Presented by Gilad Bracha
HN Theater Rankings

Hacker News Stories and Comments

All the comments and stories posted to Hacker News that reference this video.
Feb 05, 2021 · rscho on The APL Orchard
Yes, that's the one: https://youtu.be/x1FoTYnJxeY
Nov 19, 2020 · 130 points, 40 comments · submitted by akkartik
anonu
As a long time user of q/kdb, I can confirm that working with array-based languages definitely changes how you view data and code. It makes you a better coder in other languages as well.

Random thought: cool triptych behind the main speaker. Anyone know what it is?

EDIT: A search for "famous triptychs" revealed: https://en.wikipedia.org/wiki/The_Garden_of_Earthly_Delights

dri_ft
Can I ask how you got into using q/kdb? I've been using it in my current work, partly because it's well-suited to the table-oriented work I'm doing, and partly just because I wanted to learn it. But have no idea where to find opportunities using it.
anonu
I was working at a large bank back in 2010 - as a quant trader. The firm acquired an enterprise license so that came with training and general openness to using this.

More often than not, kdb is chosen as a basic time-series storage and retrieval. Which is a bit sad because thats really a small part of what it does well. Other firms use KDB in a more holistic manner, for building a distributed services system for example. (look up Torq from AquaQ)

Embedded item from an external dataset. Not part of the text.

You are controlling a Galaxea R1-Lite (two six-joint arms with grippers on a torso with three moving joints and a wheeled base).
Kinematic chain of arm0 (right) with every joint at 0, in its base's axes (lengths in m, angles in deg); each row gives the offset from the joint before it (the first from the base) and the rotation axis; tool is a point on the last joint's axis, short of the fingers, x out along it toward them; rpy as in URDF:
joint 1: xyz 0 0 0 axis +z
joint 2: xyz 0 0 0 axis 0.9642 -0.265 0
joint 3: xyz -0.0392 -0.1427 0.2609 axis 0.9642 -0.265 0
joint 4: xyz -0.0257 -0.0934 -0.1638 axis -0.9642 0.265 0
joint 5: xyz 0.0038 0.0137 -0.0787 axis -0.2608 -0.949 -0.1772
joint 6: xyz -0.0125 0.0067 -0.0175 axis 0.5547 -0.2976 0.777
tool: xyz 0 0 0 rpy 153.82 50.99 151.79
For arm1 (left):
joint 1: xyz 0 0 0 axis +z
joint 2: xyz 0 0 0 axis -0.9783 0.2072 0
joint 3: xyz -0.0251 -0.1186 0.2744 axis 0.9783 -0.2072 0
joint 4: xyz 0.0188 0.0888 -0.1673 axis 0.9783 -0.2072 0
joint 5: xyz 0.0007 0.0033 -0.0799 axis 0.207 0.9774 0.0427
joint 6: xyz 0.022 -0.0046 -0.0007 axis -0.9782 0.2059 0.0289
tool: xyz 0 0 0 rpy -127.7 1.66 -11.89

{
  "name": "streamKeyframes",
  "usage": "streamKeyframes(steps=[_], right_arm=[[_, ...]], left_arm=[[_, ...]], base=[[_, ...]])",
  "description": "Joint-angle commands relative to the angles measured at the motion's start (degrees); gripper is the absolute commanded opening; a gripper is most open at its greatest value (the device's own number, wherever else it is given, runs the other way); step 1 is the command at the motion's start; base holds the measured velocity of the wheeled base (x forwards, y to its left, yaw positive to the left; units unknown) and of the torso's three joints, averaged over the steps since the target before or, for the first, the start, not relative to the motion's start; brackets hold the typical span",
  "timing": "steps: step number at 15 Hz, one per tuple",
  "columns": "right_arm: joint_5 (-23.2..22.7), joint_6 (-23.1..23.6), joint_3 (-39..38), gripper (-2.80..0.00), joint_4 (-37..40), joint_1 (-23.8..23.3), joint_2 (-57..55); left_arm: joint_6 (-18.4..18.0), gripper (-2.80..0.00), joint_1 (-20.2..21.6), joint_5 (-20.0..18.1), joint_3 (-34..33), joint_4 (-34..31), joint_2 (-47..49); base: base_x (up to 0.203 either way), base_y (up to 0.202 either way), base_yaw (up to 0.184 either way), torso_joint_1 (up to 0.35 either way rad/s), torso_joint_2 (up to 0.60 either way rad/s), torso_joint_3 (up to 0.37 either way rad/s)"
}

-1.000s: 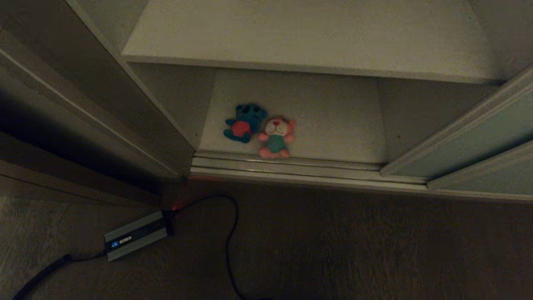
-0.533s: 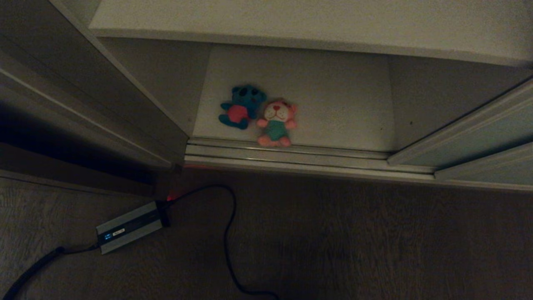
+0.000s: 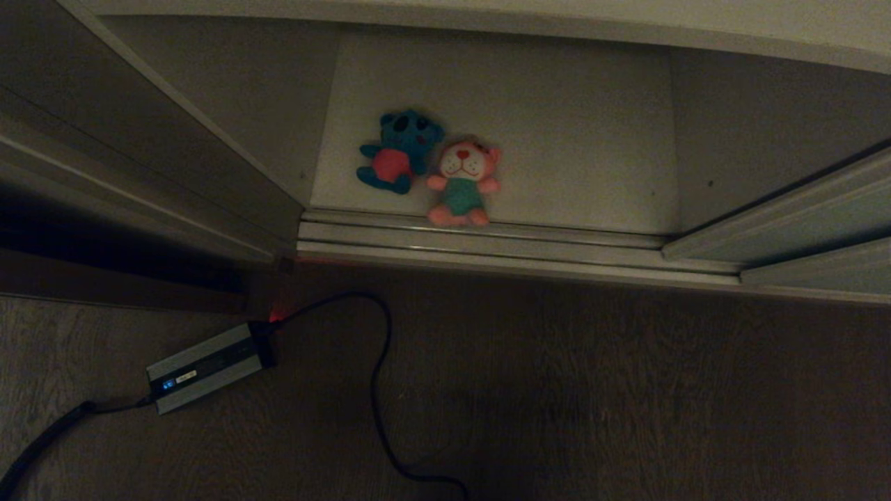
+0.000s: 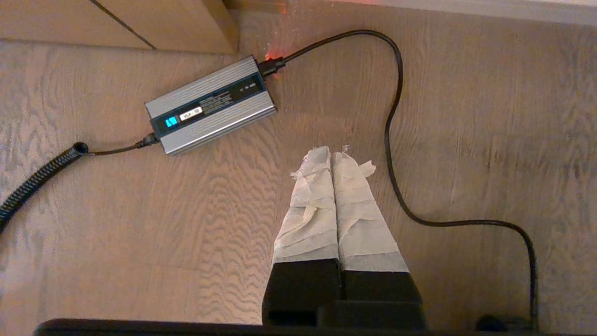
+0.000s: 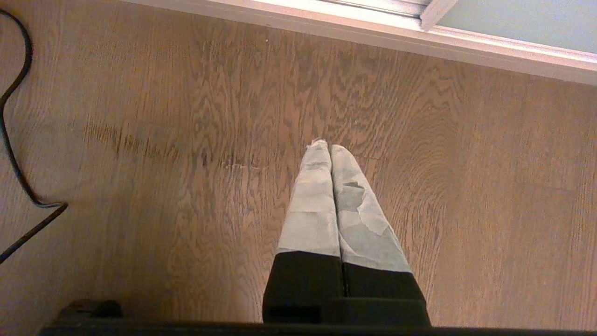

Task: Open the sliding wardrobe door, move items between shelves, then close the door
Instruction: Open the door, then place the pink doll on the higher shelf

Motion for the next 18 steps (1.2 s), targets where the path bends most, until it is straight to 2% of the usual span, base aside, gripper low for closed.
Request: streamKeyframes(steps=[1, 4, 7, 10, 14, 16, 18], right_arm=[[0.0, 0.0, -0.2, -2.8, 0.0, 0.0, -0.1], [0.0, 0.1, -0.2, -2.8, 0.0, 0.0, -0.1], [0.0, 0.0, -0.2, -2.8, 0.0, 0.0, -0.1], [0.0, 0.0, -0.2, -2.8, 0.0, 0.0, -0.1], [0.0, 0.0, -0.2, -2.8, 0.0, 0.0, -0.1], [0.0, 0.0, -0.2, -2.8, 0.0, 0.0, -0.1], [0.0, 0.0, -0.2, -2.8, 0.0, 0.0, -0.1]], left_arm=[[-1.4, -2.8, 0.0, 0.1, -0.1, 0.0, 0.2], [-4.4, -2.8, 0.0, -0.9, 1.2, 0.3, 0.2], [-4.5, -2.8, 0.0, -1.7, 12.2, -2.5, 5.0], [-2.8, -2.8, 0.0, -6.1, 19.1, -4.0, 19.5], [0.8, -2.8, -0.2, -16.3, 28.3, -2.4, 45.0], [0.5, -2.8, -1.5, -21.0, 30.8, 0.9, 56.2], [-0.6, -2.8, -4.7, -23.7, 33.2, 3.6, 66.0]], base=[[0.0, 0.0, 0.0, 0.0, 0.0, 0.0], [0.0, 0.0, 0.0, 0.0, 0.0, 0.0], [0.0, 0.0, 0.0, 0.0, 0.0, 0.0], [0.0, 0.0, 0.0, 0.0, 0.0, 0.0], [0.0, 0.0, 0.0, 0.0, 0.0, 0.0], [0.0, 0.0, 0.0, 0.0, 0.0, 0.0], [0.0, 0.0, 0.0, 0.0, 0.0, 0.0]])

Where to find opportunities? Probably going to a job board and searching for KDB is a good place to start - most opportunities will be in trading or trading-tech related roles.

dri_ft
Thanks!
woutgaze
Quick summary: Gilad Bracha introduces a new programming language called ShapeRank. It seems to be based on APL but introduces the concept of streams which are [vectors | tensors | arrays] of unbounded length.
teleforce
Personally I think array programming languages are the future and one of the most popular programming languages in science and engineering is Matlab, and it is to some extent an array based programming language [1].

I am surprised that the author (and reviewers of the paper) has missed to perform proper literature review, for example it missed other recent and promising works on functional array programming languages namely Single Assignment C (SAC) and Futhark [2],[3].

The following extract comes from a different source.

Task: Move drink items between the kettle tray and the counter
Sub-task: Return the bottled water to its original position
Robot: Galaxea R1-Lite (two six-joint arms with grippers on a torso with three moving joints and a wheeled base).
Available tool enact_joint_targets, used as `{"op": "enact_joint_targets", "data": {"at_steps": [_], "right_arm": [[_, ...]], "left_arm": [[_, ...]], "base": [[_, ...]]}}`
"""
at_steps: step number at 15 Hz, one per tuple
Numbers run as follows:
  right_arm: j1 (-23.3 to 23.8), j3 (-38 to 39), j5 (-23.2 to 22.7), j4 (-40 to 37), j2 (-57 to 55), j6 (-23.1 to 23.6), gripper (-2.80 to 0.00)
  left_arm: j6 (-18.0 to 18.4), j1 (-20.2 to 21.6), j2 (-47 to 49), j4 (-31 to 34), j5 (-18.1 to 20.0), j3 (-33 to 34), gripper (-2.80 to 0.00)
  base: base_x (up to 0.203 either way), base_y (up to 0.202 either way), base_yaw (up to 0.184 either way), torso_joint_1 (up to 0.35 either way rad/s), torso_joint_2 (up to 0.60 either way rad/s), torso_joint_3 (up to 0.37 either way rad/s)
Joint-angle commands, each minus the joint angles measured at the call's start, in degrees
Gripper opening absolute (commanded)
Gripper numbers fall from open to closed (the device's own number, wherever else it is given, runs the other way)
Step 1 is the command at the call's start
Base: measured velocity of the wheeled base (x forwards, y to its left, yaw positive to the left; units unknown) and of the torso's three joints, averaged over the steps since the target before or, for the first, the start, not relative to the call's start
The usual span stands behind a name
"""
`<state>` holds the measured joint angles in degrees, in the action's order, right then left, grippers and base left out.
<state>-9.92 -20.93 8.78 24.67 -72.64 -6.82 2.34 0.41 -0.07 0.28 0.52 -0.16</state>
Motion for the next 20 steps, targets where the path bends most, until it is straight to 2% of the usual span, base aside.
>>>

ShapeRank also seems to take vector algebra "tensor" concept to the extreme and to be honest it's better to based on "versor" since geometric algebra is probably the future of computer algebra [4].

Last but not least and probably the most controversial is that why create another standalone array language from scratch? It will be better to make a seamless DSL based on general purpose language like D language and you do not have to re-invent most of the libraries (and C library support in D is second to none). Arguably the most successful recent effort on array based scientific programming language is Julia and it is still very much dependent on some Fortran based libraries for speed. While with D you can go "turtle all the way down" and still meet the speed requirements that are needed in scientific computing [5].

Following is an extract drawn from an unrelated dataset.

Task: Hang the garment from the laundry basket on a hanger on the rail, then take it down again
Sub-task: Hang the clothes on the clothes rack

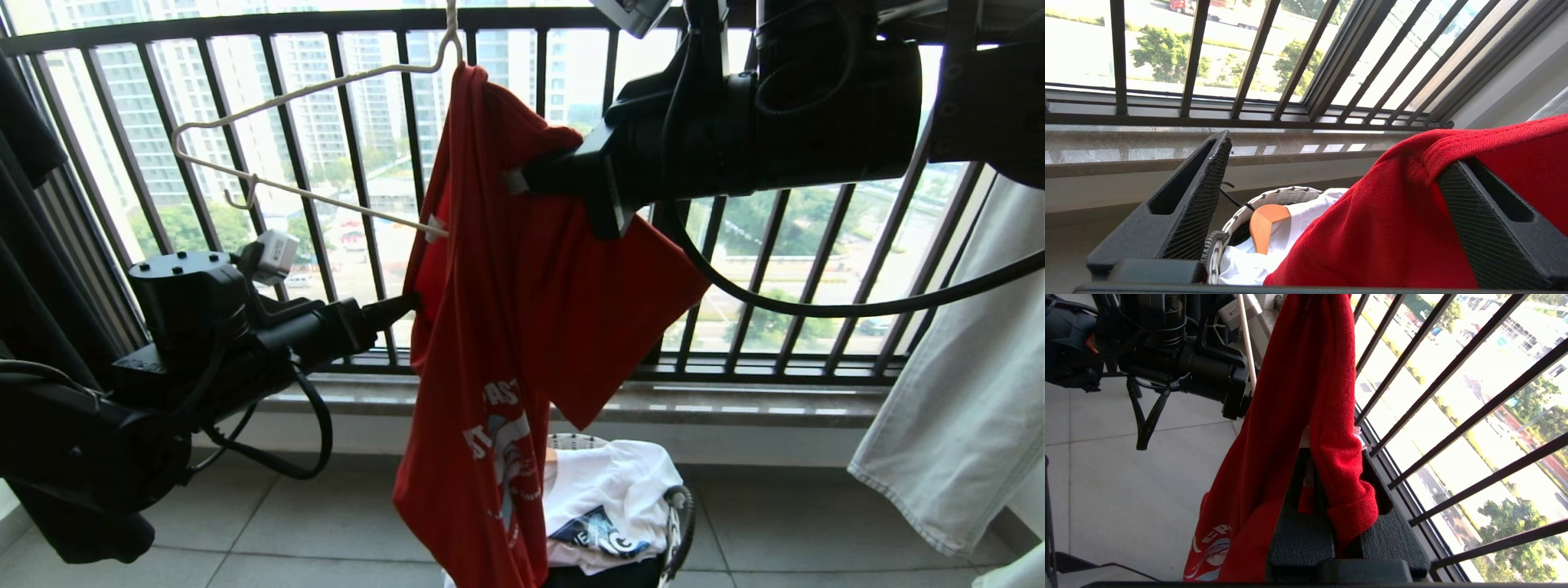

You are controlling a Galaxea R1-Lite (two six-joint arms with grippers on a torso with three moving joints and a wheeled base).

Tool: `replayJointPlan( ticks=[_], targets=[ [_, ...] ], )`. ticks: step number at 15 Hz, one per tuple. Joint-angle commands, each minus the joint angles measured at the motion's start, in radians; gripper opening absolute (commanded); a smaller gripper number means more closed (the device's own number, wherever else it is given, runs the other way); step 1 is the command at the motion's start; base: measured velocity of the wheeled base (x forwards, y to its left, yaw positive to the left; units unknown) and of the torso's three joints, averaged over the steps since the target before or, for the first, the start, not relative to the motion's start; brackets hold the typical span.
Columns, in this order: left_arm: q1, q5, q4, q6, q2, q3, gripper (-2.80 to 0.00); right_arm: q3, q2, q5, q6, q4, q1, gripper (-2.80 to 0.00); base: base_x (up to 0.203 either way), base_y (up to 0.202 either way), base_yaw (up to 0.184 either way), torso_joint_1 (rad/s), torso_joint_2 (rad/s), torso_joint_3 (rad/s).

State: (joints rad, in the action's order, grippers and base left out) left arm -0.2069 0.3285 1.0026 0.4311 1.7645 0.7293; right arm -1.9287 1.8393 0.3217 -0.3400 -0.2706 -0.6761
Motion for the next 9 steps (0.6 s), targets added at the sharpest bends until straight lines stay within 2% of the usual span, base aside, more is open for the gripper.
replayJointPlan(
  ticks=[1, 9],
  targets=[
    [0.014, 0.001, 0.005, 0.003, -0.003, 0.007, 0.00, -0.001, 0.000, 0.000, -0.002, -0.001, 0.004, -2.80, 0.000, 0.000, 0.000, 0.000, 0.00, 0.000],
    [0.037, -0.019, 0.001, 0.003, 0.032, 0.033, 0.00, 0.016, -0.025, 0.003, -0.002, -0.004, 0.011, -2.80, 0.000, 0.000, 0.000, 0.000, 0.00, 0.000]
  ],
)
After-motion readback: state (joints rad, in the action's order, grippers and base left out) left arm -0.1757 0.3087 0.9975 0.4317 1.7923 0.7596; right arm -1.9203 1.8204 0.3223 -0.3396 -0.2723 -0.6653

[1]https://en.m.wikipedia.org/wiki/Array_programming

[2]http://www.sac-home.org/doku.php

[3]https://futhark-lang.org/

[4]https://en.m.wikipedia.org/wiki/Comparison_of_vector_algebra...

[5]http://blog.mir.dlang.io/glas/benchmark/openblas/2016/09/23/...

snicker7
> Arguably the most successful recent effort on array based scientific programming language is Julia and it is still very much dependent on some Fortran based libraries for speed.

That is because some libraries (e.g. BLAS implementations) have many developer-years of careful optimizations. These are not trivial algorithms to implement. Implementing them in Julia, nonetheless, has been a long-standing goal of the Julia community.

beagle3
Array programming is the future and always will be (since 1958). Same as LISP.

APL and LISP both had the problem that they went straight to the (extreme) logical conclusions of a paradigm. Which is means you have to put an effort to actually derive the benefits be can’t just “wing it till you understand it” like you can in most other languages. Notably, C++ has left that club with C++14 (maybe even 11), but popular languages at the time of their popularity have always been there, and likely always will be.

unishark
> ShapeRank also seems to take vector algebra "tensor" concept to the extreme and to be honest it's better to based on "versor" since geometric algebra is probably the future of computer algebra [4].

I'm curious why you say that? Quantum computing or something? I was very interested in geometric algebra several years ago, but have never found need for it. Seems like it helps simplify problems that are already simple.

teleforce
There is a recent HN entry on GA, the the posted article, and some of the commentaries provide the usefulness and the huge potentials of GA [1].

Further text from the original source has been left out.